Set down a true copy of the data, with all pictures left out.

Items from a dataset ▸
***
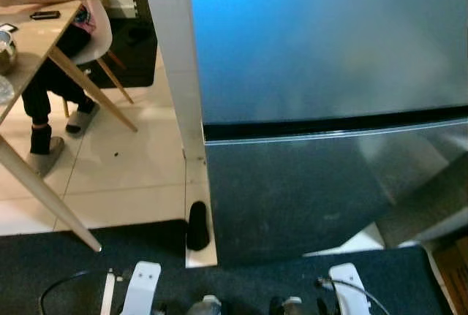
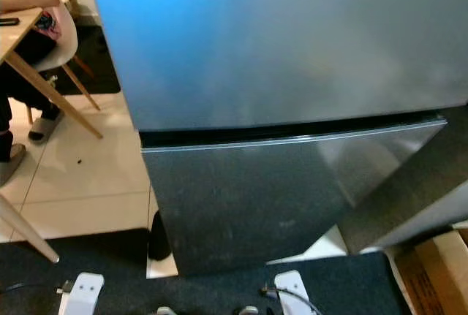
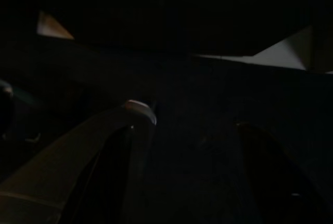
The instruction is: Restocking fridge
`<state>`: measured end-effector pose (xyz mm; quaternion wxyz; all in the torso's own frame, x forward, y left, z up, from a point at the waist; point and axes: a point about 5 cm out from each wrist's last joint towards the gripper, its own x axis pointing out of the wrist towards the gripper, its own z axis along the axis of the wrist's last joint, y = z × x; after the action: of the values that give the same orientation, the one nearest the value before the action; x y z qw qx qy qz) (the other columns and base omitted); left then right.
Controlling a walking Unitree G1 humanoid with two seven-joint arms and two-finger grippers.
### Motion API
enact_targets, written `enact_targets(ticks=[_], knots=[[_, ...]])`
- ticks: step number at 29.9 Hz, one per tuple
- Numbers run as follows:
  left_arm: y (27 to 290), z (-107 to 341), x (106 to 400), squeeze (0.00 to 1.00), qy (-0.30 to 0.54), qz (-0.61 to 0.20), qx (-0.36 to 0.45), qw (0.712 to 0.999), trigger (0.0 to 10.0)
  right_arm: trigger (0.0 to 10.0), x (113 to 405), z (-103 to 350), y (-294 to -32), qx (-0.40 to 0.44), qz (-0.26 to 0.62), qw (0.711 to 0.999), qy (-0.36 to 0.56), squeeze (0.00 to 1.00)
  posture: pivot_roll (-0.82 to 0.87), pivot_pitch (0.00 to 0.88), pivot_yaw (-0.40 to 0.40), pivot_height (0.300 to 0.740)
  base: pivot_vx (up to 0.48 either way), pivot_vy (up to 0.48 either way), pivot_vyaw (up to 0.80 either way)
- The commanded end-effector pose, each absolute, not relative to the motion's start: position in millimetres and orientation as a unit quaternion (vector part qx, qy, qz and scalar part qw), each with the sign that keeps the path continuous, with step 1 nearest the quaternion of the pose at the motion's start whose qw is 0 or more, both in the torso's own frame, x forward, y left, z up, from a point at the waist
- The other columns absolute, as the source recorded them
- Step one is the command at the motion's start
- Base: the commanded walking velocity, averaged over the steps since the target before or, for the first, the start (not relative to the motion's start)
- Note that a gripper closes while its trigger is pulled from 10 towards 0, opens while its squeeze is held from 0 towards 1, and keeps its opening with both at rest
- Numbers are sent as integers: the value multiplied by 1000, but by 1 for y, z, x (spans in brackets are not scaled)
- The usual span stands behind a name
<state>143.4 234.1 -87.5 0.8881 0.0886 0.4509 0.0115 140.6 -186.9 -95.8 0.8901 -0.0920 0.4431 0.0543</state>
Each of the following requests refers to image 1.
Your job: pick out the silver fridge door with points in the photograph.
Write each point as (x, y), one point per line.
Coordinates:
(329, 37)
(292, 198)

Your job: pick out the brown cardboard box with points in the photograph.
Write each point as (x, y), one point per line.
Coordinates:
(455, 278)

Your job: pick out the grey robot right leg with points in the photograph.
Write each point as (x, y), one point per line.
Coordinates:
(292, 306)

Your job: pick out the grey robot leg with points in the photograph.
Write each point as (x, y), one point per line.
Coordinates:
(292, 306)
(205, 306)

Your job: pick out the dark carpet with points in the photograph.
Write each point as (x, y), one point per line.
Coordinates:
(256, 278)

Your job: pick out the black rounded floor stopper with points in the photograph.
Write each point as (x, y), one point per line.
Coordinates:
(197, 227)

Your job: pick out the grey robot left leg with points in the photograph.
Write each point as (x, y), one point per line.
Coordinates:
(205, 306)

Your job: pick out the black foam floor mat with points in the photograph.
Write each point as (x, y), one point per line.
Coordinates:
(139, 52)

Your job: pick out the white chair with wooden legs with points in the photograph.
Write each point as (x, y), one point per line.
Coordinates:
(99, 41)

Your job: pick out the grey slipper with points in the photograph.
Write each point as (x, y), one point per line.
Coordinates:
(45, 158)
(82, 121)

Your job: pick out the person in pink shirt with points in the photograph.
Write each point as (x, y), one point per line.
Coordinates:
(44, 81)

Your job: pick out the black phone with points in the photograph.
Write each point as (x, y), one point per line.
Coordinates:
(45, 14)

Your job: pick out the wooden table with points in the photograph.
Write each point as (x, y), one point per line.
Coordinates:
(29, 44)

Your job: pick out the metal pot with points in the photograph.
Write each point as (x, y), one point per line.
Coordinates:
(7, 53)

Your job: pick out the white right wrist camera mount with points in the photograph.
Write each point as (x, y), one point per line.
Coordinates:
***
ANSWER BELOW ▸
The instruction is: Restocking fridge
`<state>`: measured end-effector pose (xyz mm; quaternion wxyz; all in the torso's own frame, x forward, y left, z up, from a point at the waist; point and axes: a point about 5 cm out from each wrist's last joint towards the gripper, its own x axis pointing out of the wrist towards the gripper, its own z axis along the axis of the wrist's last joint, y = z × x; after the action: of the values that give the same orientation, the one nearest the value before the action; x y z qw qx qy qz) (the other columns and base omitted); left then right.
Controlling a walking Unitree G1 humanoid with two seven-joint arms and two-finger grippers.
### Motion API
enact_targets, written `enact_targets(ticks=[_], knots=[[_, ...]])`
- ticks: step number at 29.9 Hz, one per tuple
- Numbers run as follows:
  left_arm: y (27 to 290), z (-107 to 341), x (106 to 400), squeeze (0.00 to 1.00), qy (-0.30 to 0.54), qz (-0.61 to 0.20), qx (-0.36 to 0.45), qw (0.712 to 0.999), trigger (0.0 to 10.0)
  right_arm: trigger (0.0 to 10.0), x (113 to 405), z (-103 to 350), y (-294 to -32), qx (-0.40 to 0.44), qz (-0.26 to 0.62), qw (0.711 to 0.999), qy (-0.36 to 0.56), squeeze (0.00 to 1.00)
  posture: pivot_roll (-0.82 to 0.87), pivot_pitch (0.00 to 0.88), pivot_yaw (-0.40 to 0.40), pivot_height (0.300 to 0.740)
  base: pivot_vx (up to 0.48 either way), pivot_vy (up to 0.48 either way), pivot_vyaw (up to 0.80 either way)
- The commanded end-effector pose, each absolute, not relative to the motion's start: position in millimetres and orientation as a unit quaternion (vector part qx, qy, qz and scalar part qw), each with the sign that keeps the path continuous, with step 1 nearest the quaternion of the pose at the motion's start whose qw is 0 or more, both in the torso's own frame, x forward, y left, z up, from a point at the waist
- The other columns absolute, as the source recorded them
- Step one is the command at the motion's start
- Base: the commanded walking velocity, averaged over the steps since the target before or, for the first, the start (not relative to the motion's start)
- Note that a gripper closes while its trigger is pulled from 10 towards 0, opens while its squeeze is held from 0 towards 1, and keeps its opening with both at rest
- Numbers are sent as integers: the value multiplied by 1000, but by 1 for y, z, x (spans in brackets are not scaled)
- The usual span stands behind a name
<state>143.4 234.1 -87.5 0.8881 0.0886 0.4509 0.0115 140.6 -186.9 -95.8 0.8901 -0.0920 0.4431 0.0543</state>
Each of the following requests refers to image 1.
Your job: pick out the silver fridge door with points in the photograph.
Write each point as (x, y), one point per line.
Coordinates:
(329, 37)
(292, 198)

Your job: pick out the brown cardboard box with points in the photograph.
Write each point as (x, y), one point per line.
Coordinates:
(455, 278)

Your job: pick out the grey robot right leg with points in the photograph.
Write each point as (x, y), one point per line.
Coordinates:
(292, 306)

Your job: pick out the grey robot leg with points in the photograph.
Write each point as (x, y), one point per line.
Coordinates:
(292, 306)
(205, 306)

Your job: pick out the dark carpet with points in the photograph.
Write each point as (x, y), one point per line.
Coordinates:
(256, 278)

Your job: pick out the black rounded floor stopper with points in the photograph.
Write each point as (x, y), one point per line.
Coordinates:
(197, 227)

Your job: pick out the grey robot left leg with points in the photograph.
Write each point as (x, y), one point per line.
Coordinates:
(205, 306)

Your job: pick out the black foam floor mat with points in the photograph.
Write each point as (x, y), one point per line.
Coordinates:
(139, 52)

Your job: pick out the white chair with wooden legs with points in the photograph.
Write each point as (x, y), one point per line.
Coordinates:
(99, 41)

Your job: pick out the grey slipper with points in the photograph.
Write each point as (x, y), one point per line.
Coordinates:
(45, 158)
(82, 121)

Your job: pick out the person in pink shirt with points in the photograph.
Write each point as (x, y), one point per line.
Coordinates:
(44, 81)

Your job: pick out the black phone with points in the photograph.
Write each point as (x, y), one point per line.
Coordinates:
(45, 14)

Your job: pick out the wooden table with points in the photograph.
Write each point as (x, y), one point per line.
Coordinates:
(29, 44)

Your job: pick out the metal pot with points in the photograph.
Write each point as (x, y), one point per line.
Coordinates:
(7, 53)

Your job: pick out the white right wrist camera mount with points in the photograph.
Write each point as (x, y), one point per line.
Coordinates:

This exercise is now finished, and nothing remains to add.